▸ Work task
Below are records; count how many of their lines contain the string "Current", and give only that number.
Material for this task Block Start
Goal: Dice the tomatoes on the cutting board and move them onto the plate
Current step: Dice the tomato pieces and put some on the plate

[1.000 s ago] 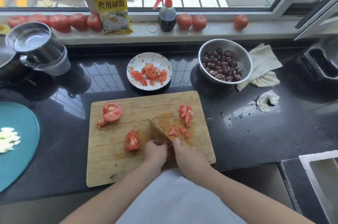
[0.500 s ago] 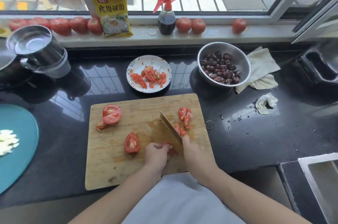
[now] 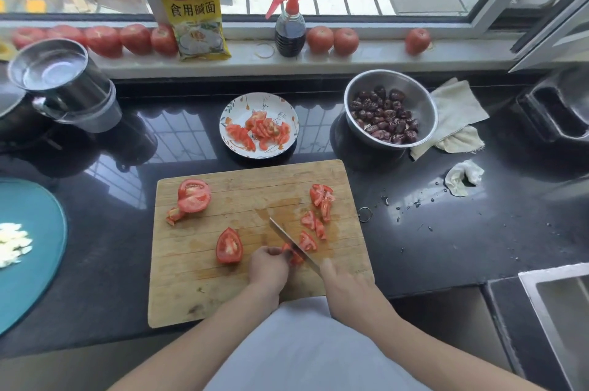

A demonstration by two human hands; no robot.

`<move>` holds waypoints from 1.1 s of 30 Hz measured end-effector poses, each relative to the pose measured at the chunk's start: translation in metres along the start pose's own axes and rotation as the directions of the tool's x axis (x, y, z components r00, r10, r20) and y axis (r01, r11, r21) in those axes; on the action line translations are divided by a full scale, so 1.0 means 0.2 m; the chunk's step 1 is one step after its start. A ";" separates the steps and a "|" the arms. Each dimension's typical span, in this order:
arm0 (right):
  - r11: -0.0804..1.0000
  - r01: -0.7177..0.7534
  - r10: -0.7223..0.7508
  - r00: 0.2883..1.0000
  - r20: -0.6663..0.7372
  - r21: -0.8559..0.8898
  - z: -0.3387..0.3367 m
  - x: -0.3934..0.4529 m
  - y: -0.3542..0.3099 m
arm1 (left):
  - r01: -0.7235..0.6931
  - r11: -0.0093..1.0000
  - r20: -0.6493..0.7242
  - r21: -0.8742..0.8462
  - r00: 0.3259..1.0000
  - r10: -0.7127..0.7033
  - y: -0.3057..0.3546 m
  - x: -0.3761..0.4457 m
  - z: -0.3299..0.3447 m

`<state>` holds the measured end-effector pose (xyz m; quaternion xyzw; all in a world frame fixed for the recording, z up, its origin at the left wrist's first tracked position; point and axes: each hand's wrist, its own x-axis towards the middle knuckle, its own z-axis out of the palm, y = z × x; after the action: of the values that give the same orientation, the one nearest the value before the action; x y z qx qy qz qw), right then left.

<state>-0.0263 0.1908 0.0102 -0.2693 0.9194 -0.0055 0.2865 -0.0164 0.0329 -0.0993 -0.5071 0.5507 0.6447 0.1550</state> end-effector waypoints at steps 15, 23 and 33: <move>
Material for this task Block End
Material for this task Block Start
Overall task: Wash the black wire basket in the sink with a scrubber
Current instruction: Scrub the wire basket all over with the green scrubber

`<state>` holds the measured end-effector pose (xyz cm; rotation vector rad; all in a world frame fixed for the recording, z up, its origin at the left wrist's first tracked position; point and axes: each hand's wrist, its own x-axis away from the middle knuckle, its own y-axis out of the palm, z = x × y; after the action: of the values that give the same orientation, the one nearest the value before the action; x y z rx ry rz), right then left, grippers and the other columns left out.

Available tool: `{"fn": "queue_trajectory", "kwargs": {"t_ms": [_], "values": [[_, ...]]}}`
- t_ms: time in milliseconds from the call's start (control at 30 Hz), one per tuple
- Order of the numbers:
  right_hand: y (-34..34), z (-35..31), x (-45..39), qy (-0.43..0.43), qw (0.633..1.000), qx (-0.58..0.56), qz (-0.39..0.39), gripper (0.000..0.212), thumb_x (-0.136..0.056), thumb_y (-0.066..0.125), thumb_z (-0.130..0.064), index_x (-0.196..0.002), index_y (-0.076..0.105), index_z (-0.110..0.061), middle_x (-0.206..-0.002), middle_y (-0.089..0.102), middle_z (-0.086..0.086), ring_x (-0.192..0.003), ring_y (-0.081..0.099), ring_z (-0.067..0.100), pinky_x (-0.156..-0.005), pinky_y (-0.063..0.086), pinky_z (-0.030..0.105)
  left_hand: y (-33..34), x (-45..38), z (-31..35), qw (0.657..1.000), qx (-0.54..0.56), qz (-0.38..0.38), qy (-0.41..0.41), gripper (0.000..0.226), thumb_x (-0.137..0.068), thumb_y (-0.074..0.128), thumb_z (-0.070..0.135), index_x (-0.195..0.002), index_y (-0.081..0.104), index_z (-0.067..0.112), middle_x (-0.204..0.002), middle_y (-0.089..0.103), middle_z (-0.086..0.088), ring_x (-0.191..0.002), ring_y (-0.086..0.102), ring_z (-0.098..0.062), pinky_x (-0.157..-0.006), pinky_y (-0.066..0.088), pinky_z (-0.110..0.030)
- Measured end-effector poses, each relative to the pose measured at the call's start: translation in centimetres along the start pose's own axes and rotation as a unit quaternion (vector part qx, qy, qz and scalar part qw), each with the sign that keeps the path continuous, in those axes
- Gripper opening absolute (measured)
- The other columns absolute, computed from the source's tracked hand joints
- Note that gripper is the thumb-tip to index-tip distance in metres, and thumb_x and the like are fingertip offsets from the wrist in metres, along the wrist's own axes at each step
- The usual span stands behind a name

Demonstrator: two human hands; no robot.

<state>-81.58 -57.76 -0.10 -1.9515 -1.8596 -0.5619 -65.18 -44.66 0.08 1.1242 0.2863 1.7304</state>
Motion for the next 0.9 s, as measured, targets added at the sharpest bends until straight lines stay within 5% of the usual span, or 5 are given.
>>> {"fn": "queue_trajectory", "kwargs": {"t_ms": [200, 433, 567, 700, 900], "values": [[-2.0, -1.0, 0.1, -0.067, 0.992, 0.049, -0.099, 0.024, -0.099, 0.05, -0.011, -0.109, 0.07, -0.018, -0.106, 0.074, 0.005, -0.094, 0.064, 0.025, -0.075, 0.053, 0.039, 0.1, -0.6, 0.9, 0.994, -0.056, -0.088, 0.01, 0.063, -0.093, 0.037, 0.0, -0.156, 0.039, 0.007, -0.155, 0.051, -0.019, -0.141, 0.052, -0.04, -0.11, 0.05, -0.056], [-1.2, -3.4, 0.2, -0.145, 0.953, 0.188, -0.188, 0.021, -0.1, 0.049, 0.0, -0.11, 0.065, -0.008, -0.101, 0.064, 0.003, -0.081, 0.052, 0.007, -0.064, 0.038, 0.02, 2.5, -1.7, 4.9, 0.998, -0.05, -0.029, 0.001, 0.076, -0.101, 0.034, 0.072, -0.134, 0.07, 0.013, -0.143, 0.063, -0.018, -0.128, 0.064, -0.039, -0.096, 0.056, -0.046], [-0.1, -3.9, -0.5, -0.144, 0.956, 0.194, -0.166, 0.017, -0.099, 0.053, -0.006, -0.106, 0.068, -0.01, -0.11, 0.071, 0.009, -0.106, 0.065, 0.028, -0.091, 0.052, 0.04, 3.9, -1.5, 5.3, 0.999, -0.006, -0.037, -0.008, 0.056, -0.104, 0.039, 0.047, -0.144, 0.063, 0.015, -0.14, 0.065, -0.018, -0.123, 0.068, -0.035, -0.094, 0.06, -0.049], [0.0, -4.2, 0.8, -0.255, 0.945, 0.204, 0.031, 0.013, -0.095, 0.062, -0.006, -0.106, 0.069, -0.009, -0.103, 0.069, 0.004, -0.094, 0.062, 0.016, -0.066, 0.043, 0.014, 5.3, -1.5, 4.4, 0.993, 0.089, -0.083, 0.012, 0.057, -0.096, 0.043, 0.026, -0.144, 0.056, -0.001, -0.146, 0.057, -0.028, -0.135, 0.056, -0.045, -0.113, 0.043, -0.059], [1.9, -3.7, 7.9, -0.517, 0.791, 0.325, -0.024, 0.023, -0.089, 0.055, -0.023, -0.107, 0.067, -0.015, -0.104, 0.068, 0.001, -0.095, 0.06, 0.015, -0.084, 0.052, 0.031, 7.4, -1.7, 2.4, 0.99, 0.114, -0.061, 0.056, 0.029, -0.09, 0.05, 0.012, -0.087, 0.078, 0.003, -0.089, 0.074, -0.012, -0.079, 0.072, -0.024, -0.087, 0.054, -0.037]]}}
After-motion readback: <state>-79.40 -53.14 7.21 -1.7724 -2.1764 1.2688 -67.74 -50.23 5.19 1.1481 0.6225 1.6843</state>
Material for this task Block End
▸ Result of the task
2